» **Exercise prompt**
At the line containing "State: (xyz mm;", begin retyping, and continue word for word until the records below run out.

Records excerpted from a collection
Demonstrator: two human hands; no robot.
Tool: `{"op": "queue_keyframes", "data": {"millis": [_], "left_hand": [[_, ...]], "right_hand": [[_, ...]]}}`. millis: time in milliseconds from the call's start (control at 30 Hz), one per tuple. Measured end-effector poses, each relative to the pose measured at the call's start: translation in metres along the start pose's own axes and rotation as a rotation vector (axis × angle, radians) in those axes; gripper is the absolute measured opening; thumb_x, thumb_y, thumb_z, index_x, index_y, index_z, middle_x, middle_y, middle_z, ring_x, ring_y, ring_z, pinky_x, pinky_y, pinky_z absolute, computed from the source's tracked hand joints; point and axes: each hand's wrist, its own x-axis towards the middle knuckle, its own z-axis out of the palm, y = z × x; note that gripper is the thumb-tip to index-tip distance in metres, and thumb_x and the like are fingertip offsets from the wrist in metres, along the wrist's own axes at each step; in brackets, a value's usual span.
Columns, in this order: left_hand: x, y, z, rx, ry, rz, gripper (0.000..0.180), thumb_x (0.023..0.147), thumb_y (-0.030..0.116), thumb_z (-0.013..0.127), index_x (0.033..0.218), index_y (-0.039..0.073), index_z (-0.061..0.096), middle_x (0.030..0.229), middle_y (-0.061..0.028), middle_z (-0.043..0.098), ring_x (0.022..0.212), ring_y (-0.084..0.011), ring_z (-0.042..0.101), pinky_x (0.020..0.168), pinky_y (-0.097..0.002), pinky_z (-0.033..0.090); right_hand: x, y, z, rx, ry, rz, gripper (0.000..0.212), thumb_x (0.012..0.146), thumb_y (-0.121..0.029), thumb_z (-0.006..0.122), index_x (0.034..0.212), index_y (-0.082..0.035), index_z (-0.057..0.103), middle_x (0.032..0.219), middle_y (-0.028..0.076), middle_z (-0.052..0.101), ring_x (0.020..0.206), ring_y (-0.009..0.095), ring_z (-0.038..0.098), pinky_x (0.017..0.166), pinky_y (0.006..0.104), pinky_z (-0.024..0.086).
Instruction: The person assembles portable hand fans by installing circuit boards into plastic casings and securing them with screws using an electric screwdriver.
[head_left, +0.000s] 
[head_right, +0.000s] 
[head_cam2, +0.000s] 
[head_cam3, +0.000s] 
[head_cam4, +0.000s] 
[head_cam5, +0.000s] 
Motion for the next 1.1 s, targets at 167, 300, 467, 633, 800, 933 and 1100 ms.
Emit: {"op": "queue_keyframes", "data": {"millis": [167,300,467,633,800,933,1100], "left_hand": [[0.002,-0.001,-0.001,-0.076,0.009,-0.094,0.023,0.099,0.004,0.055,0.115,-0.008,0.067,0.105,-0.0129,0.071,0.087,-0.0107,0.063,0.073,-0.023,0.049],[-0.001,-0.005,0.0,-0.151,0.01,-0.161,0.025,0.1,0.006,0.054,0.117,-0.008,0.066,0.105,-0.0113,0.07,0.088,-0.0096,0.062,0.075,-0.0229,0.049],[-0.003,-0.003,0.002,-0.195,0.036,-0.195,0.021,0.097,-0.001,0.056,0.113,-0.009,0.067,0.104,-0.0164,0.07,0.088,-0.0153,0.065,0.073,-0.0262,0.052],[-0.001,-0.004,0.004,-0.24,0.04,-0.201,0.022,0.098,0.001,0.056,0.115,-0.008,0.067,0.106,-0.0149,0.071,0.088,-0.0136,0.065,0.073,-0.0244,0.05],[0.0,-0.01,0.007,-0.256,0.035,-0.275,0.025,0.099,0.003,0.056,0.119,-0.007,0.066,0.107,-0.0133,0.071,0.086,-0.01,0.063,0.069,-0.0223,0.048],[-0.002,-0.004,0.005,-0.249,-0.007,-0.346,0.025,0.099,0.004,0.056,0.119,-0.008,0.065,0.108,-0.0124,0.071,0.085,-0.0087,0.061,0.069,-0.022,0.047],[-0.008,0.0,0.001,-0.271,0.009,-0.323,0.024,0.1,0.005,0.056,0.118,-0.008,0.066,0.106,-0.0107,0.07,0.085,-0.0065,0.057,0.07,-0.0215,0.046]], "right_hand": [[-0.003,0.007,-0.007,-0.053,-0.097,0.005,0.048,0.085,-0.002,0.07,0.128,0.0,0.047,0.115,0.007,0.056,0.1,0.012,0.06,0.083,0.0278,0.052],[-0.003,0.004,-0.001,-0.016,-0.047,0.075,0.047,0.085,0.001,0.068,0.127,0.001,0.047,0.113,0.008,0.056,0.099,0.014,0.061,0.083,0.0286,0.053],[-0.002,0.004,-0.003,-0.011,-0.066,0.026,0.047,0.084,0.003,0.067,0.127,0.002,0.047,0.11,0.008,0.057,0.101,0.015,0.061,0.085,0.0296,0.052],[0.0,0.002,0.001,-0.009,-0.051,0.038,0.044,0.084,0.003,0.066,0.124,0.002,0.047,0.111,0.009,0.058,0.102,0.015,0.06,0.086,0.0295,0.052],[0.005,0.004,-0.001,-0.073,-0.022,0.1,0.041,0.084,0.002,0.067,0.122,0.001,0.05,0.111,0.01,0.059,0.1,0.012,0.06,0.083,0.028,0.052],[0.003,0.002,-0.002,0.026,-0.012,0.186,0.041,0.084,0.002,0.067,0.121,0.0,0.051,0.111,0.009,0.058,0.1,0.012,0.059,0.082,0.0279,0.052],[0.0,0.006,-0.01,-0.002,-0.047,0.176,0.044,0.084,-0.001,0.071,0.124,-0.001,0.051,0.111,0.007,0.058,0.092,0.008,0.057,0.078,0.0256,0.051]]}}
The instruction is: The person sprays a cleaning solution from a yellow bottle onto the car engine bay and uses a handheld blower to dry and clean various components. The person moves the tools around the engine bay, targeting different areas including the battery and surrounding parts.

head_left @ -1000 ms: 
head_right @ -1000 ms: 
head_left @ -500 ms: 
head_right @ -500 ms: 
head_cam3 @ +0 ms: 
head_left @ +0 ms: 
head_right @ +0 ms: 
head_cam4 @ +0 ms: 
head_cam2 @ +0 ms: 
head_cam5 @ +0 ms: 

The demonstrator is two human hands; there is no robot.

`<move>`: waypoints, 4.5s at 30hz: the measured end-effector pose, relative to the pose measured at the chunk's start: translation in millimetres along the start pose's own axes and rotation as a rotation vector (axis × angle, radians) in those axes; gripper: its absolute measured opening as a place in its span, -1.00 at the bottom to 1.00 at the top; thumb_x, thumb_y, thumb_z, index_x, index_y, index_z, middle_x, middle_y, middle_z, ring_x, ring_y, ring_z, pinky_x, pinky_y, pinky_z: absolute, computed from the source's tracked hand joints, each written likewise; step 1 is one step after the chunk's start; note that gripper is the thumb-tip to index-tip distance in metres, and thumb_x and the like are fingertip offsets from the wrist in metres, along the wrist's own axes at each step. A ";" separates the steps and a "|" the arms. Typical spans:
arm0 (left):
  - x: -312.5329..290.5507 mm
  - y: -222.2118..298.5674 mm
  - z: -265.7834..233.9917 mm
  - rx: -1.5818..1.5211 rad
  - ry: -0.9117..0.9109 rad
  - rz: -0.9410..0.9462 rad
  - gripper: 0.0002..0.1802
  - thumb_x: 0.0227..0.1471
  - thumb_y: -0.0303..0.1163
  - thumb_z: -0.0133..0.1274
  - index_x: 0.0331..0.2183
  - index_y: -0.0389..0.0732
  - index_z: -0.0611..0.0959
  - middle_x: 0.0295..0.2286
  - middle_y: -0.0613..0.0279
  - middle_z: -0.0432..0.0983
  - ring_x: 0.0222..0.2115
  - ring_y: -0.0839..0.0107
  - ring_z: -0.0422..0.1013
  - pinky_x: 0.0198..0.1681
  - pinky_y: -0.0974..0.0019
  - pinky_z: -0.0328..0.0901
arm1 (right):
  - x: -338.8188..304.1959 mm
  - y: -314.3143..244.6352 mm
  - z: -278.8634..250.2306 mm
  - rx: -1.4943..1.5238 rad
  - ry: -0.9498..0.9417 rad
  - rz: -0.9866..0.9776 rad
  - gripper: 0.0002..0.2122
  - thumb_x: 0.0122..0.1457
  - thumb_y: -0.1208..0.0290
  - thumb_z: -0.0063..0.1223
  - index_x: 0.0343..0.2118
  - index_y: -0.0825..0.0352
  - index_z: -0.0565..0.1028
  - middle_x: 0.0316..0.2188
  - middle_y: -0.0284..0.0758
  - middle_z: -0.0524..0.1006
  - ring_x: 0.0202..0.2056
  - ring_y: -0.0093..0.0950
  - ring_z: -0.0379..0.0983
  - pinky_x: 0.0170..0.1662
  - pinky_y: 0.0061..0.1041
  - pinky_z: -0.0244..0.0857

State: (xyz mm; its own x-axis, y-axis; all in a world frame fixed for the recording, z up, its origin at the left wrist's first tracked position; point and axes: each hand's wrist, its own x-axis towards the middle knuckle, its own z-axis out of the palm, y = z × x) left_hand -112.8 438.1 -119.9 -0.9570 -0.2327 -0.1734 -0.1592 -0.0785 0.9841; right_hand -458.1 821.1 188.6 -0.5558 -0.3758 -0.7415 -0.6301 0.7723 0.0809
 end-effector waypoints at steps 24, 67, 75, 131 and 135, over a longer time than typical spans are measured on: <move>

» **Exercise result**
State: (xyz mm; its own x-axis, y-axis; all in a world frame fixed for the recording, z up, its origin at the left wrist's first tracked position; point and axes: each hand's wrist, its own x-axis towards the middle knuckle, its own z-axis out of the palm, y = z × x) left_hand -112.8 438.1 -119.9 -0.9570 -0.2327 -0.1734 -0.1592 -0.0785 0.9841; right_hand -458.1 821.1 188.6 -0.5558 -0.3758 -0.7415 -0.6301 0.7723 0.0809
 end-effector waypoints at steps 24, 67, 75, 131 and 135, over a longer time than typical spans are measured on: <move>

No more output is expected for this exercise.